▶ **What you will do**
Every line of the data, first to last, must be written out unchanged.

▶ **Information provided**
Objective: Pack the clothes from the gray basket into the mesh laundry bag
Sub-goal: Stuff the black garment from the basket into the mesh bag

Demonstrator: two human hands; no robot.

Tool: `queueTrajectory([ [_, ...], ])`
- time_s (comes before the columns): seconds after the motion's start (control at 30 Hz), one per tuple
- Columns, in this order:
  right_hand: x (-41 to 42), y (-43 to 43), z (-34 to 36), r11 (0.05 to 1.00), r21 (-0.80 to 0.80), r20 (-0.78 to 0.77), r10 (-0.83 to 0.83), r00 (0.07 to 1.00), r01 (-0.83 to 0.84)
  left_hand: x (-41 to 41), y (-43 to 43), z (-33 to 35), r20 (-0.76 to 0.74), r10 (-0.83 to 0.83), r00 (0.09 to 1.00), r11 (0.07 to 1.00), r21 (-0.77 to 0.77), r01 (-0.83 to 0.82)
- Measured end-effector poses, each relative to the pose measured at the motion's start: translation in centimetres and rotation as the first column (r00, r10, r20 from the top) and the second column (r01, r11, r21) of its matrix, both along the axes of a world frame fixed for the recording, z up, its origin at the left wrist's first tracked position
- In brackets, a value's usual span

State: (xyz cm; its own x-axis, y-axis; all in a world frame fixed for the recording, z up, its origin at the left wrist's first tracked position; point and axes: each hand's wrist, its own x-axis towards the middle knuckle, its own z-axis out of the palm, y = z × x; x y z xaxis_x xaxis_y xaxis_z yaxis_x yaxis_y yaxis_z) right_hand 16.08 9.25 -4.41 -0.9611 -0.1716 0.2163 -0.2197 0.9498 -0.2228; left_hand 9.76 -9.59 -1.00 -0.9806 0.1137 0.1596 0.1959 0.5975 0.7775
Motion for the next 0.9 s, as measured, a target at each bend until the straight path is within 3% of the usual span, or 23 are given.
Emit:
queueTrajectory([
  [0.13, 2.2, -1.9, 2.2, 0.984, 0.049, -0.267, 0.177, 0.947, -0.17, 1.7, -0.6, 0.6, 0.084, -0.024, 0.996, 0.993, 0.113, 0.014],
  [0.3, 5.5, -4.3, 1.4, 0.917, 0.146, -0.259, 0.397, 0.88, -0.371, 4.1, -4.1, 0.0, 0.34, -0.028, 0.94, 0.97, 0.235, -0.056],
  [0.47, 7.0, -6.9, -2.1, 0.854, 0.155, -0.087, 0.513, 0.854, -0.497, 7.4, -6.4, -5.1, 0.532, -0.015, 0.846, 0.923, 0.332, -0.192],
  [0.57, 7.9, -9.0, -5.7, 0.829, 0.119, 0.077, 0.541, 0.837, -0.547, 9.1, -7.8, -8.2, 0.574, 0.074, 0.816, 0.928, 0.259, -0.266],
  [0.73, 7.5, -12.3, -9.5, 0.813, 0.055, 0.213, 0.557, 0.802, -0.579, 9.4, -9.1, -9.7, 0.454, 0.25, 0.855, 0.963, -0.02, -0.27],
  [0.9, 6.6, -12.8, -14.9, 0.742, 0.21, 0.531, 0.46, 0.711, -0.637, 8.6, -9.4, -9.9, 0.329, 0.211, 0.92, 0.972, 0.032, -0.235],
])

▶ **The answer**
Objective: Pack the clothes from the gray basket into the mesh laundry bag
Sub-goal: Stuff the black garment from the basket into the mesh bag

Demonstrator: two human hands; no robot.

Tool: `queueTrajectory([ [_, ...], ])`
- time_s (comes before the columns): seconds after the motion's start (control at 30 Hz), one per tuple
- Columns, in this order:
  right_hand: x (-41 to 42), y (-43 to 43), z (-34 to 36), r11 (0.05 to 1.00), r21 (-0.80 to 0.80), r20 (-0.78 to 0.77), r10 (-0.83 to 0.83), r00 (0.07 to 1.00), r01 (-0.83 to 0.84)
  left_hand: x (-41 to 41), y (-43 to 43), z (-33 to 35), r20 (-0.76 to 0.74), r10 (-0.83 to 0.83), r00 (0.09 to 1.00), r11 (0.07 to 1.00), r21 (-0.77 to 0.77), r01 (-0.83 to 0.82)
- Measured end-effector poses, each relative to the pose measured at the motion's start: translation in centimetres and rotation as the first column (r00, r10, r20 from the top) and the second column (r01, r11, r21) of its matrix, both along the axes of a world frame fixed for the recording, z up, its origin at the left wrist's first tracked position
- In brackets, a value's usual span

State: (xyz cm; its own x-axis, y-axis; all in a world frame fixed for the recording, z up, its origin at the left wrist's first tracked position; point and axes: each hand's wrist, its own x-axis towards the middle knuckle, its own z-axis out of the palm, y = z × x; x y z xaxis_x xaxis_y xaxis_z yaxis_x yaxis_y yaxis_z) right_hand 16.08 9.25 -4.41 -0.9611 -0.1716 0.2163 -0.2197 0.9498 -0.2228; left_hand 9.76 -9.59 -1.00 -0.9806 0.1137 0.1596 0.1959 0.5975 0.7775
Motion for the next 0.9 s, as measured, a target at each bend until the straight path is within 3% of the usual span, or 23 are given.
Emit:
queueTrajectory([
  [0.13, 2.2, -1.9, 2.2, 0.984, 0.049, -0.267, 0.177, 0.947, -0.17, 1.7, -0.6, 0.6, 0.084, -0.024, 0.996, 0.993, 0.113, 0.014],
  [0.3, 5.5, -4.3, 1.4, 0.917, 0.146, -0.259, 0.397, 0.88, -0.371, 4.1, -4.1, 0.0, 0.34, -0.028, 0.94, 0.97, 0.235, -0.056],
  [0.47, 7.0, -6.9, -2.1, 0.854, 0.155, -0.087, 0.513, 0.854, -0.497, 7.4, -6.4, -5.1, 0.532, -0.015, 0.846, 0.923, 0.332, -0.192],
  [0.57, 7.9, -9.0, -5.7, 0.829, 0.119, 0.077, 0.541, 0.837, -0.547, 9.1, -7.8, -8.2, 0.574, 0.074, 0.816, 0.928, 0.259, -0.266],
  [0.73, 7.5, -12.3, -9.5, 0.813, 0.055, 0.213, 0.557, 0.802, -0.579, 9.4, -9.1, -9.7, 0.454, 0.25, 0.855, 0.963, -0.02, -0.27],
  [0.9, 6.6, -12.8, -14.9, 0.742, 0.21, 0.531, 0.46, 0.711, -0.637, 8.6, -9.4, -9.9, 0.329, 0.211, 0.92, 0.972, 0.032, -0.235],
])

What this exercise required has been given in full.